BG_Rock | BG_Soil | Black_Sage | Grass | Other_Shrub | Other_Veg | PJ | Sage | class.error | |
---|---|---|---|---|---|---|---|---|---|
BG_Rock | 148953 | 145 | 2 | 24 | 12 | 3 | 1 | 7 | 0.0013007301521318348 |
BG_Soil | 148 | 141975 | 206 | 472 | 768 | 40 | 51 | 289 | 0.01371319008815619 |
Black_Sage | 8 | 244 | 8283 | 254 | 145 | 18 | 67 | 863 | 0.1618093503339405 |
Grass | 25 | 174 | 155 | 23514 | 11 | 14 | 1 | 32 | 0.0172197609295327 |
Other_Shrub | 3 | 531 | 61 | 5 | 7993 | 4 | 7 | 1 | 0.07112144102266127 |
Other_Veg | 1 | 137 | 34 | 87 | 24 | 86021 | 2195 | 9 | 0.028099154878654997 |
PJ | 0 | 78 | 203 | 8 | 24 | 688 | 139218 | 708 | 0.012126845813790088 |
Sage | 0 | 247 | 1091 | 108 | 9 | 4 | 318 | 15315 | 0.10396676807863325 |
The most difficult divisions for the random forests was between "Black_Sage" and "Sage". Which makes a lot of sense. About 6.3% of the time Sage was classified as Black_Sage, out of a total error of 10%, and about 8.7% of the time "Black_Sage" was classified as Sage, out of a total error of 16%.
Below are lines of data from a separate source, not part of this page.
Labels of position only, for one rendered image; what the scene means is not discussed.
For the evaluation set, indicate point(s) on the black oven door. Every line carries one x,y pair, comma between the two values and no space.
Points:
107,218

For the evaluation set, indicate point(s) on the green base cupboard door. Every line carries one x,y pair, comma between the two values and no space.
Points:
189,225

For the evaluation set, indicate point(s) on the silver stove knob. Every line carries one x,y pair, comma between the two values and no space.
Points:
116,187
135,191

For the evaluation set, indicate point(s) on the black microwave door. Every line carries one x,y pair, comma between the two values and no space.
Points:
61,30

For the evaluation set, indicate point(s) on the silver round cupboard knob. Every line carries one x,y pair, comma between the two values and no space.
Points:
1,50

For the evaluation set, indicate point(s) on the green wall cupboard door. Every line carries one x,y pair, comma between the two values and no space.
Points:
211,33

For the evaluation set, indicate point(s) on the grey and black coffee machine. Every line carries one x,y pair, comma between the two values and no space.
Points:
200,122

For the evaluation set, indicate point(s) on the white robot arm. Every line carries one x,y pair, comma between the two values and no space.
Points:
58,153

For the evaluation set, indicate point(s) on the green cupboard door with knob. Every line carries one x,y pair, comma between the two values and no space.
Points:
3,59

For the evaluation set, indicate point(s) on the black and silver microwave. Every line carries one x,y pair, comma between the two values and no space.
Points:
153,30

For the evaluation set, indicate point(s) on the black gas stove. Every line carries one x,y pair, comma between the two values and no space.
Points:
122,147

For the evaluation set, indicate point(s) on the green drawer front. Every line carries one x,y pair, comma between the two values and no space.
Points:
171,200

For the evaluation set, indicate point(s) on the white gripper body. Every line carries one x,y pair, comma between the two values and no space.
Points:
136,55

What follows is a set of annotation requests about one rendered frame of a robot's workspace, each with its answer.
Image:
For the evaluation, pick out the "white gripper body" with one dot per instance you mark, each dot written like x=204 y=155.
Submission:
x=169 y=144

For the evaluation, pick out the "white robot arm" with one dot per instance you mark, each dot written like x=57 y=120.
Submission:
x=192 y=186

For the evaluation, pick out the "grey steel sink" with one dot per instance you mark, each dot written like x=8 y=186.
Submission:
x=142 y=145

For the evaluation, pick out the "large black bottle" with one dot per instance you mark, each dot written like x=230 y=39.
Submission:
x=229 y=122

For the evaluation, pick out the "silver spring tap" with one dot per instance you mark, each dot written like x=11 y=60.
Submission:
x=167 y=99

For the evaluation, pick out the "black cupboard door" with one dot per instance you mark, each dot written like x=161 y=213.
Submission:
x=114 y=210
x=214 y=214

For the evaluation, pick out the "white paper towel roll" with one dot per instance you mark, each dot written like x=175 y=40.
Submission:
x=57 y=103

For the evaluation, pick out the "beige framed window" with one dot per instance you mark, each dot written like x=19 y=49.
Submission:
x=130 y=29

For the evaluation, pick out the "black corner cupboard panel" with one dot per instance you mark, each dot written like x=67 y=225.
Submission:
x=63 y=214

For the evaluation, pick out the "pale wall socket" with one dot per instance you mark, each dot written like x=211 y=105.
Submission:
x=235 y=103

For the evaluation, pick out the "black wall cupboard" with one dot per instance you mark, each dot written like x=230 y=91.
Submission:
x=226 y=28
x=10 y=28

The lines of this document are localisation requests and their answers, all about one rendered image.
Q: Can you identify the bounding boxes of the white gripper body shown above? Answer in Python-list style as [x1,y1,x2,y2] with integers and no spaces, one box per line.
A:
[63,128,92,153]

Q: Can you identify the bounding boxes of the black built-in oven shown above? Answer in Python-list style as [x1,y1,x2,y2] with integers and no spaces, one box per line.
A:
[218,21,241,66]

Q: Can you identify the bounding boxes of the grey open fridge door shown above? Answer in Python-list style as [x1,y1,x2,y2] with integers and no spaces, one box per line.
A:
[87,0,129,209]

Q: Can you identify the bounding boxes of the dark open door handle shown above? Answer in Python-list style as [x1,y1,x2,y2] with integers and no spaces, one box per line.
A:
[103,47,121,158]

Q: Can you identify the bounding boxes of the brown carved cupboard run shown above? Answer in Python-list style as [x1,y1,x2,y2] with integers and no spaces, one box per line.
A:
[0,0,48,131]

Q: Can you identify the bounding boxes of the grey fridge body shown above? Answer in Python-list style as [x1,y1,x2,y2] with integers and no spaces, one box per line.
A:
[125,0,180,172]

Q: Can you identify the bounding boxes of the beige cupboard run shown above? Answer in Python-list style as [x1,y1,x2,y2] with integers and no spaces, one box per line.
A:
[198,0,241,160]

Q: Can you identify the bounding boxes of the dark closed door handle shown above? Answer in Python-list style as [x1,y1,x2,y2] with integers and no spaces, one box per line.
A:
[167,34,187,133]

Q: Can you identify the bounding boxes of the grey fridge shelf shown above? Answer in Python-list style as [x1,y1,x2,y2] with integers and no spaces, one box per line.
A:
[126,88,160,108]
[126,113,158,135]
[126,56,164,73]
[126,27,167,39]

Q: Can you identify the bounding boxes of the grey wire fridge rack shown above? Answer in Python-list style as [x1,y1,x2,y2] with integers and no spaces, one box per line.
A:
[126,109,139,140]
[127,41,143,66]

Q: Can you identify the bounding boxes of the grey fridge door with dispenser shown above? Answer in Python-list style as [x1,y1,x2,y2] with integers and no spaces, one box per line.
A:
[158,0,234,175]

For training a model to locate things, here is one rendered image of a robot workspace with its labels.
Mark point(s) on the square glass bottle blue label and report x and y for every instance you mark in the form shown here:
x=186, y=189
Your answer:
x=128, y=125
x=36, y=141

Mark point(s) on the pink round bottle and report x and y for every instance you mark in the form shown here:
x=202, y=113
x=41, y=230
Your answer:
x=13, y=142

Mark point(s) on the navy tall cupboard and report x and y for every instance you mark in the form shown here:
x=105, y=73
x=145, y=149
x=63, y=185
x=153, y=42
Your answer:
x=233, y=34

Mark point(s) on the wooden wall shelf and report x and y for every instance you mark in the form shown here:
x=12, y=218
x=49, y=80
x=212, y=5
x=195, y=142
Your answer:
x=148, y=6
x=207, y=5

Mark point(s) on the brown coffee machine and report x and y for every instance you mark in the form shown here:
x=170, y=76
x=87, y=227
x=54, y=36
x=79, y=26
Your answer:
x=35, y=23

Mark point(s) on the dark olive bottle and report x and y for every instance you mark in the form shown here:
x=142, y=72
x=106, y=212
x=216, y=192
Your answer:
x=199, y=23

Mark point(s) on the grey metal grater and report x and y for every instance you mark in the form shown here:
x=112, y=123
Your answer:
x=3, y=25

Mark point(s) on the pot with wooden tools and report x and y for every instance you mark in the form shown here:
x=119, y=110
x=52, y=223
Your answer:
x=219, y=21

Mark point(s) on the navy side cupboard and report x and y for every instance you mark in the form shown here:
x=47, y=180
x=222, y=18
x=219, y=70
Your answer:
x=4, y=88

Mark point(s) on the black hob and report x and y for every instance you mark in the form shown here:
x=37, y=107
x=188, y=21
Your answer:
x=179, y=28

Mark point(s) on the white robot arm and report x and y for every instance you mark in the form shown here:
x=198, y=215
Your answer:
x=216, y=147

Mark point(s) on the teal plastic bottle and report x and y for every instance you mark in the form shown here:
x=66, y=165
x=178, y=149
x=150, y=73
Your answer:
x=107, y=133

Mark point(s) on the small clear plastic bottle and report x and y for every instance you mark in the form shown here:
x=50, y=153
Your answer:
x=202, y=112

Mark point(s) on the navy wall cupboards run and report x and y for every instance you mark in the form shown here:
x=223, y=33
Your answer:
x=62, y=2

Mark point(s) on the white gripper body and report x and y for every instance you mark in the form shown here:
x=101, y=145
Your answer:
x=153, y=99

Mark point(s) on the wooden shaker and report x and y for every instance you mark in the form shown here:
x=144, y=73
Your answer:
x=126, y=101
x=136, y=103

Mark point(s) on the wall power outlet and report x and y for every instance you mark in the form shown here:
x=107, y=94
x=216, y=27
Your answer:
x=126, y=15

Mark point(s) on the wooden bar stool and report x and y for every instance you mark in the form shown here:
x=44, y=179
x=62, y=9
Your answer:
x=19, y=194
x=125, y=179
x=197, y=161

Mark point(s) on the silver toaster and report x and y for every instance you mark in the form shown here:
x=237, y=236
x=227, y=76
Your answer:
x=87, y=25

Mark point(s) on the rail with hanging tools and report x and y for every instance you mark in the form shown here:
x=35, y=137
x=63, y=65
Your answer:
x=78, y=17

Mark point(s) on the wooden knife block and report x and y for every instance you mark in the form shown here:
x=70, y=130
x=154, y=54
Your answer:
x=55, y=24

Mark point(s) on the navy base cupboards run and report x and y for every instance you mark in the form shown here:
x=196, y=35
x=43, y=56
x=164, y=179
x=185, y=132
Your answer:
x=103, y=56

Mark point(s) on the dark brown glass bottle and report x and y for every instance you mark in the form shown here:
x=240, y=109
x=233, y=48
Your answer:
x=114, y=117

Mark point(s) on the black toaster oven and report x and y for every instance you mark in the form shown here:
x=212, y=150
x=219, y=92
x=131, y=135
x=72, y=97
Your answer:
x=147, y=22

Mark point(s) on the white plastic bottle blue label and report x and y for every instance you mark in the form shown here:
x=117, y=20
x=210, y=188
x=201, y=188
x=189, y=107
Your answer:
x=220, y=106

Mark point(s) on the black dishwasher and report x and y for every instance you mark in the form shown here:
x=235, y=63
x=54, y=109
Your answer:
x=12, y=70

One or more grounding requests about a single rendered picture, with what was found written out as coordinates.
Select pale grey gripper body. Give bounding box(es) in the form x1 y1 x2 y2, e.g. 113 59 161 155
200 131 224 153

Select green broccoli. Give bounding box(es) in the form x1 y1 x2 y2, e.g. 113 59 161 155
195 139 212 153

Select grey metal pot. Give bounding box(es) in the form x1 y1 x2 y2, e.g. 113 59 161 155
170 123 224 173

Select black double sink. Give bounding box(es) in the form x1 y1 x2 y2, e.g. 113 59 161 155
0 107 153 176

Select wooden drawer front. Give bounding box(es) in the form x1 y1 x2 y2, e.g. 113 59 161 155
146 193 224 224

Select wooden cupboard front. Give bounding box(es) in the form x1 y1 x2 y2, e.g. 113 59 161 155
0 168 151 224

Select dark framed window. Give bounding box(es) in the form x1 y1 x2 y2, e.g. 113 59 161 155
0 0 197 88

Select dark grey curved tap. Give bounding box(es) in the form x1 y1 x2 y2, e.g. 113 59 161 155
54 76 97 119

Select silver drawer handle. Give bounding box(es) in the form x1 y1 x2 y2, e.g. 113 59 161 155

Making Improvements (Iterate or Die)
Class Size: Obviously, I need to improve the class balance. I think the best way to do this is to both draw more training polygons in those classes with less (black_sage, sage and other_shrub) coverage and two add a balancing step in the script. Which brings me to sampsize()
.
Sample Size I also need to take advantage of randomForest's ability to manage sample size with sampsize()
. I have had a hard time automating the sample size to be used in the function so that I don't have to find the smallest class and then manually put in that number as many times as there are classes. For instance if I had five classes and the minimum class size was 500 pixels I would need to set sampsize to be sampsize(500,500,500,500,500)
. Or I could sample the combined training set by randomly sampling pixels before I run random forests.
Segmentation - I still think segmentation has a role to play in this classification process, but my first attempt at segmentation was a complete failure. I need to find a tutorial on classification before I can make any improvement.
Adding Data - Using only five variables, red, blue, green, alpha, and ndvi, seems like very little data to classify imagery. There are a few datasets that I am considering adding:
- Soils data
- Elevation type data (slope, flow direction, terrain roughness, etc. )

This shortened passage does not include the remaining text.